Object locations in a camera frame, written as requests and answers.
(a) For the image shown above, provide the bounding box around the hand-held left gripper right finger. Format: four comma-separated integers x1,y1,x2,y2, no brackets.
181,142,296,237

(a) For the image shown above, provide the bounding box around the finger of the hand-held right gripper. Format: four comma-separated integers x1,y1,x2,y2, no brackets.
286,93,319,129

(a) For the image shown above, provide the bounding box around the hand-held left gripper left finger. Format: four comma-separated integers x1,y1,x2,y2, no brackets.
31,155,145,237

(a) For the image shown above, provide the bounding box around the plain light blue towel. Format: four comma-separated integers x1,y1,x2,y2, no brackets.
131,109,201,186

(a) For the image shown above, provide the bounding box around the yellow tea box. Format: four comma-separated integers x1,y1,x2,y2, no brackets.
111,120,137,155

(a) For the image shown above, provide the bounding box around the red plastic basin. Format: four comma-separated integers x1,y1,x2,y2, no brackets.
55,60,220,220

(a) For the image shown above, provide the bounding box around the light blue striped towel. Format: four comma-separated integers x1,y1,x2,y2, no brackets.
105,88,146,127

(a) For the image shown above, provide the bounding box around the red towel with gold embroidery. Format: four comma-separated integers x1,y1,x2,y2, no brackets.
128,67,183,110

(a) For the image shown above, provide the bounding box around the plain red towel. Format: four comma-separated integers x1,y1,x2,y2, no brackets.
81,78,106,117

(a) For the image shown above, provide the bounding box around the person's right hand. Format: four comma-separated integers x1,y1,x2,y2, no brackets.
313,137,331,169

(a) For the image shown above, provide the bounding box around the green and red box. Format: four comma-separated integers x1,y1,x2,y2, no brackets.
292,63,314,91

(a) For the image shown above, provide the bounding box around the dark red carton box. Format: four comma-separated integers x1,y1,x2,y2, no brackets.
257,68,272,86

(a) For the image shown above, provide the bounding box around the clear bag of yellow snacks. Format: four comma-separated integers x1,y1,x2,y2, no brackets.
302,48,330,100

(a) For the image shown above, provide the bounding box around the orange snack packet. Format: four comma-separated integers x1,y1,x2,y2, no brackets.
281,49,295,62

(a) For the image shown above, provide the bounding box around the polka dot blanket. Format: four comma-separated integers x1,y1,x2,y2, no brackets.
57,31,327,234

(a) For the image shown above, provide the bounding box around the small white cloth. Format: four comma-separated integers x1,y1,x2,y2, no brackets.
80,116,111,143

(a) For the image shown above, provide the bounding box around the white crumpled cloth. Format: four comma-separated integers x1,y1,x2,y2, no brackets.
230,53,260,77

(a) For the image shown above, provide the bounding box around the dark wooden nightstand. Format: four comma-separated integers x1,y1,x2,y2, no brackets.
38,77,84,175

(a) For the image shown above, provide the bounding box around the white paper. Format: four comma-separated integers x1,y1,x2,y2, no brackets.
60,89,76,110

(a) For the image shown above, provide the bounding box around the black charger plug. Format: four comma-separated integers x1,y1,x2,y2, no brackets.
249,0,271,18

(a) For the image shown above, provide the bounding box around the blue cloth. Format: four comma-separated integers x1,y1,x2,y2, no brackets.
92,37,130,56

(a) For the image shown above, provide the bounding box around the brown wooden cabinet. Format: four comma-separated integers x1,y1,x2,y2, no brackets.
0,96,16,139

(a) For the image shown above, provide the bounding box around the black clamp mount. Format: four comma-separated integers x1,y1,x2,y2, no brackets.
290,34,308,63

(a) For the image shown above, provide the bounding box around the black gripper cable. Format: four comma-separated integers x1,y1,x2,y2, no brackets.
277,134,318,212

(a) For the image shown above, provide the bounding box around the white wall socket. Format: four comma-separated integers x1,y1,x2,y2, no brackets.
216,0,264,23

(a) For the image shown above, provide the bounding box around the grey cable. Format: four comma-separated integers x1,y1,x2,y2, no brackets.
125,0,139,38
---
Task description :: Write the material out again in its entirety, exactly as shown.

Solution to the problem ::
Object locations in a camera frame, written as requests and answers.
(a) For the image shown above, provide the bounding box around the hand-held left gripper right finger. Format: four comma-separated integers x1,y1,x2,y2, no brackets.
181,142,296,237

(a) For the image shown above, provide the bounding box around the finger of the hand-held right gripper. Format: four comma-separated integers x1,y1,x2,y2, no brackets.
286,93,319,129

(a) For the image shown above, provide the bounding box around the hand-held left gripper left finger. Format: four comma-separated integers x1,y1,x2,y2, no brackets.
31,155,145,237

(a) For the image shown above, provide the bounding box around the plain light blue towel. Format: four comma-separated integers x1,y1,x2,y2, no brackets.
131,109,201,186

(a) For the image shown above, provide the bounding box around the yellow tea box. Format: four comma-separated integers x1,y1,x2,y2, no brackets.
111,120,137,155

(a) For the image shown above, provide the bounding box around the red plastic basin. Format: four comma-separated integers x1,y1,x2,y2, no brackets.
55,60,220,220

(a) For the image shown above, provide the bounding box around the light blue striped towel. Format: four comma-separated integers x1,y1,x2,y2, no brackets.
105,88,146,127

(a) For the image shown above, provide the bounding box around the red towel with gold embroidery. Format: four comma-separated integers x1,y1,x2,y2, no brackets.
128,67,183,110

(a) For the image shown above, provide the bounding box around the plain red towel. Format: four comma-separated integers x1,y1,x2,y2, no brackets.
81,78,106,117

(a) For the image shown above, provide the bounding box around the person's right hand. Format: four comma-separated integers x1,y1,x2,y2, no brackets.
313,137,331,169

(a) For the image shown above, provide the bounding box around the green and red box. Format: four comma-separated integers x1,y1,x2,y2, no brackets.
292,63,314,91

(a) For the image shown above, provide the bounding box around the dark red carton box. Format: four comma-separated integers x1,y1,x2,y2, no brackets.
257,68,272,86

(a) For the image shown above, provide the bounding box around the clear bag of yellow snacks. Format: four comma-separated integers x1,y1,x2,y2, no brackets.
302,48,330,100

(a) For the image shown above, provide the bounding box around the orange snack packet. Format: four comma-separated integers x1,y1,x2,y2, no brackets.
281,49,295,62

(a) For the image shown above, provide the bounding box around the polka dot blanket. Format: four comma-separated integers x1,y1,x2,y2, no brackets.
57,31,327,234

(a) For the image shown above, provide the bounding box around the small white cloth. Format: four comma-separated integers x1,y1,x2,y2, no brackets.
80,116,111,143

(a) For the image shown above, provide the bounding box around the white crumpled cloth. Format: four comma-separated integers x1,y1,x2,y2, no brackets.
230,53,260,77

(a) For the image shown above, provide the bounding box around the dark wooden nightstand. Format: four comma-separated integers x1,y1,x2,y2, no brackets.
38,77,84,175

(a) For the image shown above, provide the bounding box around the white paper. Format: four comma-separated integers x1,y1,x2,y2, no brackets.
60,89,76,110

(a) For the image shown above, provide the bounding box around the black charger plug. Format: four comma-separated integers x1,y1,x2,y2, no brackets.
249,0,271,18

(a) For the image shown above, provide the bounding box around the blue cloth. Format: four comma-separated integers x1,y1,x2,y2, no brackets.
92,37,130,56

(a) For the image shown above, provide the bounding box around the brown wooden cabinet. Format: four comma-separated integers x1,y1,x2,y2, no brackets.
0,96,16,139

(a) For the image shown above, provide the bounding box around the black clamp mount. Format: four comma-separated integers x1,y1,x2,y2, no brackets.
290,34,308,63

(a) For the image shown above, provide the bounding box around the black gripper cable. Format: four comma-separated integers x1,y1,x2,y2, no brackets.
277,134,318,212

(a) For the image shown above, provide the bounding box around the white wall socket. Format: four comma-separated integers x1,y1,x2,y2, no brackets.
216,0,264,23

(a) For the image shown above, provide the bounding box around the grey cable. Format: four comma-separated integers x1,y1,x2,y2, no brackets.
125,0,139,38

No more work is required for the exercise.